The Special Jury Prize went to Johannes Naber’s Der Albaner and Best Director to Nader T Homawyoun for Tehroun. Albanian actor Nik Xhelilaj scooped the Best Actor prize for his performance in Der Albaner with the Best Actress award going to Zrinka Cvitesic for On The Path. Albanian production Border Donkeys, which had its world premiere at the festival, won the Audience Award.

President of the jury Eva Orner said of Zbanic’s Best Film winner: “On The Road is a haunting, beautiful, perfectly crafted film that is so timely and relevant.  Everyone should see this film.”

During the festival, Zbanic told Screen that she is currently co-writing a comedy feature with novelist Aleksandar Hemon. Set on the Croatian coast the film is about a holidaying family that becomes emotionally involved with a beautiful young Hungarian woman. Zbanic, whose drama Grbavica: The Land Of My Dreams won the Berlin Golden Bear in 2006, is expecting the film to be a European co-production after Bosnian film funds rejected the film’s funding application on the grounds that the material was too controversial, citing what it deemed homosexual and pornographic elements.

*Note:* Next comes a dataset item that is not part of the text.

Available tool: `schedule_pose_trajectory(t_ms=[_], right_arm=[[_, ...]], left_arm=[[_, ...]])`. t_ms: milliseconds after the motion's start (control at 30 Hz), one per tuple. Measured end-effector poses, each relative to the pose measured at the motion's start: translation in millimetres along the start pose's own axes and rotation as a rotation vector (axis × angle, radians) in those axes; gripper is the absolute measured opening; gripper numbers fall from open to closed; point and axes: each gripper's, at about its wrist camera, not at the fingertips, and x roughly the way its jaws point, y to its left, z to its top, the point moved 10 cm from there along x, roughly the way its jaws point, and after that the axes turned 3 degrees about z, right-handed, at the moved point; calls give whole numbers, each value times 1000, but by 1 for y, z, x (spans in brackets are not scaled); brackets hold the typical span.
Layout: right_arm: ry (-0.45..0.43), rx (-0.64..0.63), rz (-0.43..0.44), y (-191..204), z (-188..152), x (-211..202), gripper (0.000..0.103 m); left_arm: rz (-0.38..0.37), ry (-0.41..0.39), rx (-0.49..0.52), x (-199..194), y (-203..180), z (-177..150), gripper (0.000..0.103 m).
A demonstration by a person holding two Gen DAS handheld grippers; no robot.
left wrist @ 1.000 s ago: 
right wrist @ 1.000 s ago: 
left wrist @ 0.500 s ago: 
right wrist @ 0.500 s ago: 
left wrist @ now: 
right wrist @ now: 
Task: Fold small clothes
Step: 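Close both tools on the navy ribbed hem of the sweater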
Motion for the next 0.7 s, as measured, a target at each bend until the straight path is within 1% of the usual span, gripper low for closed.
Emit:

Zbanic’s production outfit Deblokada is also developing Cure, a Swiss-Austrian-Croatian-Bosnian co-production from 2006 Locarno Golden Lopard winner Andrea Staka and Only For Swedish Girls, a Bosnian-French-Croatian co-production feature written and directed by Namik Kabil, whose documentary Interrogation won the Best Documentary award at the 2007 Sarajevo Film Festival.

In its second year, the Pristina film festival drew 39 films across five categories and over 80 guests. The festival hosted the country’s first co-production forum, which included representation from Medienboard, EAVE and Robert Bosch Stiftung and the heads of regional film centres.

Brigidda Manthey, funding advisor for Medienboard, said: “German producers are curious about Kosovo. And I have been impressed with the festival and this platform; both have been extremely professional. Not having binding co-production agreements, the country is lacking in networking opportunities, contacts and funding, and there are also problems surrounding the limited travelling possibilities. But this is a very good start. The young generation is very eager to establish an industry.”   

The local government currently allocates $820,000 (€600,000) to the film industry each year, enough to produce only one or two feature films. While there is only one cinema in the country and no local distribution infrastructure, during the festival the Minister of Culture reaffirmed a recent pledge to double the current level of film funding.

Fatos Berisha, artistic director, said: “Due to the war, the local industry was destroyed, so we’re building from scratch. It’s difficult for us to travel out of our country so we need to get big names here and so far we have succeeded: Vanessa Redgrave was here last year; this year we have brought Jasmila Zbanic, Samuel Maoz, Florin Serban, Franco Nero, Eva Orner and others. We want to establish our own unique character and don’t want to be just another festival in eastern Europe.” 

Festival director Vjosa Berisha said that she was in negotiations with larger festivals such as Sofia and Rome to become official partners, and is also planning the country’s first co-production market for next year’s event.

Last year 6,000 people attended the festival and numbers are expected to rise this year.